From Twitter to IRCTC, data leak is making its way to the dark web. Here’s how it can be used against you

You must have come across headlines like "400 million Twitter users data leaked" or "3 crore IRCTC users data leaked and up for sale on the dark web". We often just scroll past these alerts. There's no way anyone would be interested in your data right? What will a hacker even do with your name, email ID, and phone number? 

But here's the thing, that seemingly innocent piece of information in the hands of someone who wants to steal your money (even the pennies that are in your brokea** bank account) can be and will be used to do just that. 

It is called phishing; a technique of scamming that is often targetted towards individuals. 

How do scammers use data leaks? This is phishing 101:

• A data leak which may include name, username, email, phone number, full address, gender, and language preferences, is used to further steal more valuable information like your bank account details. 
• For example, say the scammer gets an Indian Railways' traveller information. 
• The victim may then receive an email, phone call, or sms, offering them discounts or lucrative ticketing options to the destination they often travel to or were just searching about. 
• Often, these scammers pretend to be from a reputable institution or company and they love impersonating government agencies. 
• They may pose as irtcc.com or irctcticketts.com. There's just a slight change in their names that many would miss noticing, especially our older generation who are not as tech-savvy. 
• The next thing you know, you are giving personal information such as your UPI ID and UPI pin. 
• Or scammers may send you an email with a link to redeem a discount for your next rail journey. But it's actually a link to malware, designed to steal your computer data where you have stored your credit card information for faster checkout.  

Scammers don't always need leaked data to target their victims. The latest report by CRIL (Cyble Research & Intelligence Labs) found instances where Indian Twitter users were targetted using their Twitter complaints. 

Twitter is used for fraud. I tweeted for a complaint to irctc rn. I got a call asking for my upi pin for refund.which govt refund asked for upi pin. Its a threat @Cyberdost @IRCTCofficial @cyber @MahaCyber1 @PMOIndia .do the needful.sending me apk file to install when asked for pic.twitter.com/l5GnauGqGE

— shree07 (@shree071) December 9, 2022

• Shree posted a complaint on Twitter tagging Dominos and the Indian Railways that their food order from IRCTC and the pizza chain wasn't delivered. 
• Soon enough, the scammers were able to get the complainant's contact number, called her impersonating as an official from Indian Railways, asked for the her train PNR number, order number, refund amount, and payment method, then the UPI pin to initiate the refund.   
• Shree knew better than to share her UPI pin (YOU SHOULD NOT), but this is one example of how the scammers are working. 
• In other instances, the scammers were even more elaborate. They sent sms link to the victim asking them to forward the message to a specific number. 
• Ladies and gentlemen, if you forgot, this is how you link your bank account or your phone number to your UPI ID. 

We know not to share the OTP, but UPI pin, setting up of UPI ID, and linking accounts is still too new and complex to discern as a scam. 

• If not scamming you using your leaked data, scammers can also carry out fraud in your name. 
• It's not just some Nigerian Prince sitting in Ghaziabad who is out there to con you out of your money. Some are terrorists who are buying the leaked data on the dark web and misusing it. 
• In 2017, Israeli intelligence found out that the Hamas militant group was using fake profiles of women using leaked data and real people's personal photos to honeytrap Israeli soldiers and gain access to their cell phones. 
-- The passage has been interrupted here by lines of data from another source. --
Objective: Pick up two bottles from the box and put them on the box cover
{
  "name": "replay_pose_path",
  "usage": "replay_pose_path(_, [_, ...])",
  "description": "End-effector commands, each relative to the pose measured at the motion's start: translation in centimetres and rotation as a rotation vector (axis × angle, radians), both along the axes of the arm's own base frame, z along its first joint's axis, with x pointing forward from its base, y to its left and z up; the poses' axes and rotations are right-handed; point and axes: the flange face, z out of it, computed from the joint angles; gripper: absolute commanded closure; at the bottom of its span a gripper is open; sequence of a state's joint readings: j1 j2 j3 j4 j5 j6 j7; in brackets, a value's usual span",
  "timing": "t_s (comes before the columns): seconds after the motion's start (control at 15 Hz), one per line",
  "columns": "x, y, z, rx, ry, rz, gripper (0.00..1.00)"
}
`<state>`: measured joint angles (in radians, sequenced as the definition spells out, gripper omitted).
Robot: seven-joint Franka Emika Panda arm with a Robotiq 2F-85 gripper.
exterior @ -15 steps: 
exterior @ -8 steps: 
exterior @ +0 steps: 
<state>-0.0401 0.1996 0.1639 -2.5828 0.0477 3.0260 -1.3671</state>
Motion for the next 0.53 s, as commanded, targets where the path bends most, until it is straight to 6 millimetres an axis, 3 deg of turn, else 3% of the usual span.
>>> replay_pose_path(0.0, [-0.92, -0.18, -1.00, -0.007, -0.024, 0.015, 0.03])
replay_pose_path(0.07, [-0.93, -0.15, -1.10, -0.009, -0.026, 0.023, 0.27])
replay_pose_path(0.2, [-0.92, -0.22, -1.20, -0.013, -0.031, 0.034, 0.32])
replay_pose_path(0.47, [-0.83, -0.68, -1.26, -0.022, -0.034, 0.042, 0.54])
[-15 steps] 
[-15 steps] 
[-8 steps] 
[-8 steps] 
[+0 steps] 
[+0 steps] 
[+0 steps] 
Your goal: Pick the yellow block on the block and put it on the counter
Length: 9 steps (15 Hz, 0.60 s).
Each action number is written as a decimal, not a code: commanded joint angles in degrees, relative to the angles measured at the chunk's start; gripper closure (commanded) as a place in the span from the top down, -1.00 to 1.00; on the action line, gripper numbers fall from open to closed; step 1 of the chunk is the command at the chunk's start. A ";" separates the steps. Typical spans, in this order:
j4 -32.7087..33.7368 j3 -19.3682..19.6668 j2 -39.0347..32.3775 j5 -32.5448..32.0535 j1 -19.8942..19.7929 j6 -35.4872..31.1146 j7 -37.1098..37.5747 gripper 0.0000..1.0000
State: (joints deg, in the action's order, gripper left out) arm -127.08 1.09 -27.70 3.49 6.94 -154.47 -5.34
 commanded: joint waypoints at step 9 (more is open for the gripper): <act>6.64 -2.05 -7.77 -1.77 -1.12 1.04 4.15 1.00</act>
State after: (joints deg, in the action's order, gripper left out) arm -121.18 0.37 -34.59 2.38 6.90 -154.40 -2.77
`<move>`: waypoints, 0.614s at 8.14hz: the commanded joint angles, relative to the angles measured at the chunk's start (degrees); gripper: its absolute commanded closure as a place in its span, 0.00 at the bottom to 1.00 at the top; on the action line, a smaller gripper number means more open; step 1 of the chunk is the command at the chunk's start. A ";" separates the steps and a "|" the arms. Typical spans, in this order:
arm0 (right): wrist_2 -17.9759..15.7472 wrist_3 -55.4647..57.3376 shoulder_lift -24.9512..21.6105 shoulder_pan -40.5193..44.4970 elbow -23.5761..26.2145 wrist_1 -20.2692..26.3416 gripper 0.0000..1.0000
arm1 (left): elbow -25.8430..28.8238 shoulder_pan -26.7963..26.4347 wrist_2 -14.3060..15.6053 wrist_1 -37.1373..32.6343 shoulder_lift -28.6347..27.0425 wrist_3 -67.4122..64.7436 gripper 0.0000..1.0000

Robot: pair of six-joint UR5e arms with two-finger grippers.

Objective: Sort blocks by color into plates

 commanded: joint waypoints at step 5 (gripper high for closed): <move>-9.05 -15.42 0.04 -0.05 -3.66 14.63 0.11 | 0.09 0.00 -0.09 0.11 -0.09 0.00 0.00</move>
It seems like a minefield out there. If you are hyperventilating thinking about all those usernames and passwords you clicked save on Google Chrome and all those cookies that you accepted, calm down. 

Here's how you can prevent being scammed:

• Get your lazy arse to set up two-factor authentication for your social media accounts and other profiles wherever possible. 
• Google and iOS tell you when your password is used too often, too easy to crack, and has appeared in a leak somewhere. Pay heed to the warning and take action. 
• Keep changing passwords from time to time. 
• You can check if your data has been leaked somewhere using third-party websites such as haveibeenpwned.com and breachalarm.com.
• DO NOT click on links in emails or call on the phone numbers immediately. Check properly for the spelling in the content, the sender's email address, navigate to the official site if you have to, and then proceed. You will often find some spelling or grammatical errors if it's a scam.
• Set up your email to filter spam. If you have Truecaller on your phone, it also tells when a phone number has been reported as spam by other users. 

And lastly, remember that no Nigerian Prince is going to give you $50 million.